***** Supplied data *****

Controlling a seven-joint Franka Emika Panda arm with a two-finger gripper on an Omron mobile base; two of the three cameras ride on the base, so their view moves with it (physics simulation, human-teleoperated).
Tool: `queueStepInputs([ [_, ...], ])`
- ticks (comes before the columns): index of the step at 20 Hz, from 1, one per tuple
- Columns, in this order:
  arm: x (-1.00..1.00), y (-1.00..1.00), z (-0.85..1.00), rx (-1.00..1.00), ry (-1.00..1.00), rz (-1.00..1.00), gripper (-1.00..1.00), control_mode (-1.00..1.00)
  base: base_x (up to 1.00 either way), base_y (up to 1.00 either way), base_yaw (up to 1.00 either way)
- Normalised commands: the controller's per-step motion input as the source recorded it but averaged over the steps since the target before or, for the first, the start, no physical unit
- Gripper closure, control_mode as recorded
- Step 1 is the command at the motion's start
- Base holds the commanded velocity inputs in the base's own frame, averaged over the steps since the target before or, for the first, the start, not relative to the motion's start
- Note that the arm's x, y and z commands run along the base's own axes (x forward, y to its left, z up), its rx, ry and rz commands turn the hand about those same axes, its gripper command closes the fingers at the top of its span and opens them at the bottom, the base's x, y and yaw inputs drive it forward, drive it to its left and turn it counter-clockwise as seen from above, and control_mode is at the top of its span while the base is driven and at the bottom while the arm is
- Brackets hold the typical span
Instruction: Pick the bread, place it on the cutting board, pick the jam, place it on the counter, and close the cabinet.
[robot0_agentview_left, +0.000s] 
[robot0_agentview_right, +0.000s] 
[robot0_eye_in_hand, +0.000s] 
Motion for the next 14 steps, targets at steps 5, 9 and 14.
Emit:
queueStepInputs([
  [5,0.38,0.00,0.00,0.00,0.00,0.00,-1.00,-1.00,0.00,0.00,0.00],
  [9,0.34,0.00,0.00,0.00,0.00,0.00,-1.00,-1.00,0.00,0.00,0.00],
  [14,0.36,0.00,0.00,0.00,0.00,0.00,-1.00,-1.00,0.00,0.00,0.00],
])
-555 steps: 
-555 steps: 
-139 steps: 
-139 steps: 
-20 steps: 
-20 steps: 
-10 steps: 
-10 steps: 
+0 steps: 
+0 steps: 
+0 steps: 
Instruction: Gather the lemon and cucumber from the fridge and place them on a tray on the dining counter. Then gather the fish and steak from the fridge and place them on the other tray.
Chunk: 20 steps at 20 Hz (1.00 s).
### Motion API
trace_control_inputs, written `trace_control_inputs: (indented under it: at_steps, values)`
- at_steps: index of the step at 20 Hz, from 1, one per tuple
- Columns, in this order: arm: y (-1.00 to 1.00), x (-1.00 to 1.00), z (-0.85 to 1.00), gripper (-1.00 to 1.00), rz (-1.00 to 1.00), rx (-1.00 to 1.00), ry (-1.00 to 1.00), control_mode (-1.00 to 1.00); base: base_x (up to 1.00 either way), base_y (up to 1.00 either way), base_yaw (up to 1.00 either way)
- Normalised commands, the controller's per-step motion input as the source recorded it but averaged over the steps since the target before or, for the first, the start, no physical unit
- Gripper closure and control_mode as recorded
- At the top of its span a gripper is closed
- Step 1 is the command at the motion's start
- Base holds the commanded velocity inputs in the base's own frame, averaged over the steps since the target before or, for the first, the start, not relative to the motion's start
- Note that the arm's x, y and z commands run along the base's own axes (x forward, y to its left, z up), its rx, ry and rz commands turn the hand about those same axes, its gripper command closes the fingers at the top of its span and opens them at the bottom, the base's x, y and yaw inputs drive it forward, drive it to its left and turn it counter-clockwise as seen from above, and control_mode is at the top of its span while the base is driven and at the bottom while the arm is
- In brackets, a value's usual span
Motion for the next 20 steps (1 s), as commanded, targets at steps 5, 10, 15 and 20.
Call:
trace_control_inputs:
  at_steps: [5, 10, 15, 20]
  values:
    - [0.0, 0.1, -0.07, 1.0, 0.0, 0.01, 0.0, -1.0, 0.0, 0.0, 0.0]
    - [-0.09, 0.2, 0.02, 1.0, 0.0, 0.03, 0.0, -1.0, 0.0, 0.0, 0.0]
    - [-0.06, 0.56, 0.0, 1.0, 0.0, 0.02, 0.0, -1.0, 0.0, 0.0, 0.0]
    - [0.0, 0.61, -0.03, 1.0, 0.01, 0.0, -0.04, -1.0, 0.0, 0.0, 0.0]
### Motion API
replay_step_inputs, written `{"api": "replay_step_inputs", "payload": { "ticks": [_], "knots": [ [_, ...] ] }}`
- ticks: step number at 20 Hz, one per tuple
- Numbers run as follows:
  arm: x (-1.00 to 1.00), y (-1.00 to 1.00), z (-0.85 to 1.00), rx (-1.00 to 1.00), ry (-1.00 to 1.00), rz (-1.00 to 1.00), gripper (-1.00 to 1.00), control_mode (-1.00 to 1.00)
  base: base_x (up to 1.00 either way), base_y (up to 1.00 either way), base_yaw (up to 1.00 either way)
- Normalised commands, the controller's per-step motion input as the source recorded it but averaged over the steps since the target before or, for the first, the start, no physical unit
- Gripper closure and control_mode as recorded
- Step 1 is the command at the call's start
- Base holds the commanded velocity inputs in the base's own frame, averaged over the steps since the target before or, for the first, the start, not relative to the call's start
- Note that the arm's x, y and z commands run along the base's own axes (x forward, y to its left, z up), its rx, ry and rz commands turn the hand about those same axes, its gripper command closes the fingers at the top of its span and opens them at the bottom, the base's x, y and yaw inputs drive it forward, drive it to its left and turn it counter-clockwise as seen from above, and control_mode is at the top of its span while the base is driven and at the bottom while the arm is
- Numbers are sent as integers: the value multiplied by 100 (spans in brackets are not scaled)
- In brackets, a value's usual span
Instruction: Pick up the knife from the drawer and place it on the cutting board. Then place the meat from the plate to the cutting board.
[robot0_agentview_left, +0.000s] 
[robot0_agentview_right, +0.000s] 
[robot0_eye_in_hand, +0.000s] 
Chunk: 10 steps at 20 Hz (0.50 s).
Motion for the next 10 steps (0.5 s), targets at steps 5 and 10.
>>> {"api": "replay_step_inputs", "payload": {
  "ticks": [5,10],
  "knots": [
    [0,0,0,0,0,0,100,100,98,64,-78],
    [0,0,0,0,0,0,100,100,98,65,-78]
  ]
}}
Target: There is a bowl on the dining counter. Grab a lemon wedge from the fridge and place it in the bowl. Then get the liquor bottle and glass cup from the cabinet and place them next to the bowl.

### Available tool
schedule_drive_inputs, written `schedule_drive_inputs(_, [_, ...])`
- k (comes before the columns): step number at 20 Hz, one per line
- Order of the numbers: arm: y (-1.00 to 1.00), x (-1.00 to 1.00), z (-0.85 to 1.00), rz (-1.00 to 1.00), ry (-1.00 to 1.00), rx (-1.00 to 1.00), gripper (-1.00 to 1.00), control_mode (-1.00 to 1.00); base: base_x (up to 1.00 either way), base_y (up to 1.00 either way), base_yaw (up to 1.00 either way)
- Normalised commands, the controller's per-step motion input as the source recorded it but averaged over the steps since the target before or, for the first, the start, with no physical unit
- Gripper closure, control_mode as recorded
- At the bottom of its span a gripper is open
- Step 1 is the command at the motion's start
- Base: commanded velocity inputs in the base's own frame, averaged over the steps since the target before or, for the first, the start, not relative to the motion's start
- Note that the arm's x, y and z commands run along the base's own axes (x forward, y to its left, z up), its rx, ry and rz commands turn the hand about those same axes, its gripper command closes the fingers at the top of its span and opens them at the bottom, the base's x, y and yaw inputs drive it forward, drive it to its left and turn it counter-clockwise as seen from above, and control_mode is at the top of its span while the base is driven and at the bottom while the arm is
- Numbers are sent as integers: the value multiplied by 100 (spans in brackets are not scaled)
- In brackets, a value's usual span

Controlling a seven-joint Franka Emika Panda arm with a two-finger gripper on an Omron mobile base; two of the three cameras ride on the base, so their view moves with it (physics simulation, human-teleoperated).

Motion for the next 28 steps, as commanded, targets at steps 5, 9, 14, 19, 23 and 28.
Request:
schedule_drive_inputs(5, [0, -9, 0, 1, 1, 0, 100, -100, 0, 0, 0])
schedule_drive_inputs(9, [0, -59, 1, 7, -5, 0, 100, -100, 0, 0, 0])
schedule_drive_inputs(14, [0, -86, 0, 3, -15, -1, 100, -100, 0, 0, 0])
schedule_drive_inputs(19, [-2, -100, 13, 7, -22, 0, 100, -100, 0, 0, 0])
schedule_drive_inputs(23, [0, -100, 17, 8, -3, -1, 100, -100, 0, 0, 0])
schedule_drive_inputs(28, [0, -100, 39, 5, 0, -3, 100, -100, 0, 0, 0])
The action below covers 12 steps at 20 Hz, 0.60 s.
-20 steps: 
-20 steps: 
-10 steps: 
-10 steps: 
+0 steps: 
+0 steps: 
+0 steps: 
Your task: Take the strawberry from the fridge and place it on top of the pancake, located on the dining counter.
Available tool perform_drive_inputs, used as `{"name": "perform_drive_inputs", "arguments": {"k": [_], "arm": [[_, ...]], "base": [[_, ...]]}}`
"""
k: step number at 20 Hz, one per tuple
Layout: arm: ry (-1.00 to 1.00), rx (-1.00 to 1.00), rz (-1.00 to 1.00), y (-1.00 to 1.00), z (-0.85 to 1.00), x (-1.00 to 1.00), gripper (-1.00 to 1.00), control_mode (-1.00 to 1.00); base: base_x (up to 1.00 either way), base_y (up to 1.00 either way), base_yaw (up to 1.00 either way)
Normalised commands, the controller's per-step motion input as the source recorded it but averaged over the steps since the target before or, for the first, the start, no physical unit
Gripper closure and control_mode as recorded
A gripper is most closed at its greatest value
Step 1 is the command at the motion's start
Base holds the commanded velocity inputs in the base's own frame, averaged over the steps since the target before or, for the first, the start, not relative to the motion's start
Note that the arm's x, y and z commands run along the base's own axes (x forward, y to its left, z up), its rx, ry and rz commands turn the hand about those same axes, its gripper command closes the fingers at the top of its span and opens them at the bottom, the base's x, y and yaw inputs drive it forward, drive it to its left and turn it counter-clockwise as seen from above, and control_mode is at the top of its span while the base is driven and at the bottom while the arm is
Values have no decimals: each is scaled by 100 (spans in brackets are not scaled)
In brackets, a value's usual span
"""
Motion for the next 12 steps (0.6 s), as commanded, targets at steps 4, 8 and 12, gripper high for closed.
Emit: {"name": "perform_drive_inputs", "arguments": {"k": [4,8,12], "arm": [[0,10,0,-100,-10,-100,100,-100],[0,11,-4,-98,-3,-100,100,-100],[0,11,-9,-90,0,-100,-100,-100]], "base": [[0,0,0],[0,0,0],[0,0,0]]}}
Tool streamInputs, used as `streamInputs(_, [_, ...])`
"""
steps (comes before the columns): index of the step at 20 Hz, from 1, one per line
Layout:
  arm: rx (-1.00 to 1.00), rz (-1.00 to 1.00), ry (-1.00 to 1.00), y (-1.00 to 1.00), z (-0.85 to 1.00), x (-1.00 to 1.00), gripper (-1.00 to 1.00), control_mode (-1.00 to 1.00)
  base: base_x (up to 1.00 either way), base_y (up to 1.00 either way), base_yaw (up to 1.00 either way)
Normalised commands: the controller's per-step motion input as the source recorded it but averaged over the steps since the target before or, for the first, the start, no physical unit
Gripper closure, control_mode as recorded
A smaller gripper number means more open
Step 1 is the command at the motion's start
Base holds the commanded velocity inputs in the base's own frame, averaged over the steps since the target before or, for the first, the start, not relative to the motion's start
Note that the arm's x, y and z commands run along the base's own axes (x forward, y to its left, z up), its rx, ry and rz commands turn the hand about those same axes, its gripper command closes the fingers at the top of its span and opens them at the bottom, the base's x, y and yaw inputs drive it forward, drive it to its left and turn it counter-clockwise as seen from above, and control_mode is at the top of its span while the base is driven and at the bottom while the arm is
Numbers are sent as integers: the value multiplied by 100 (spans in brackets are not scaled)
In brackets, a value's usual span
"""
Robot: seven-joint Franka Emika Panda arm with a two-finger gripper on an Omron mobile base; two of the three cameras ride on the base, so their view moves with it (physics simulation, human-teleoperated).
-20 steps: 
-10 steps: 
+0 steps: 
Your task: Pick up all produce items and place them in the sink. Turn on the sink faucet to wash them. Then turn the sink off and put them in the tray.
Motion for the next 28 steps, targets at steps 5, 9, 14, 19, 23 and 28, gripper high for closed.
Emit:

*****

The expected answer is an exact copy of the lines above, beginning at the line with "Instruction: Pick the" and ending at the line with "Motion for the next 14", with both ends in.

Instruction: Pick the bread, place it on the cutting board, pick the jam, place it on the counter, and close the cabinet.
[robot0_agentview_left, +0.000s] 
[robot0_agentview_right, +0.000s] 
[robot0_eye_in_hand, +0.000s] 
Motion for the next 14 steps, targets at steps 5, 9 and 14.

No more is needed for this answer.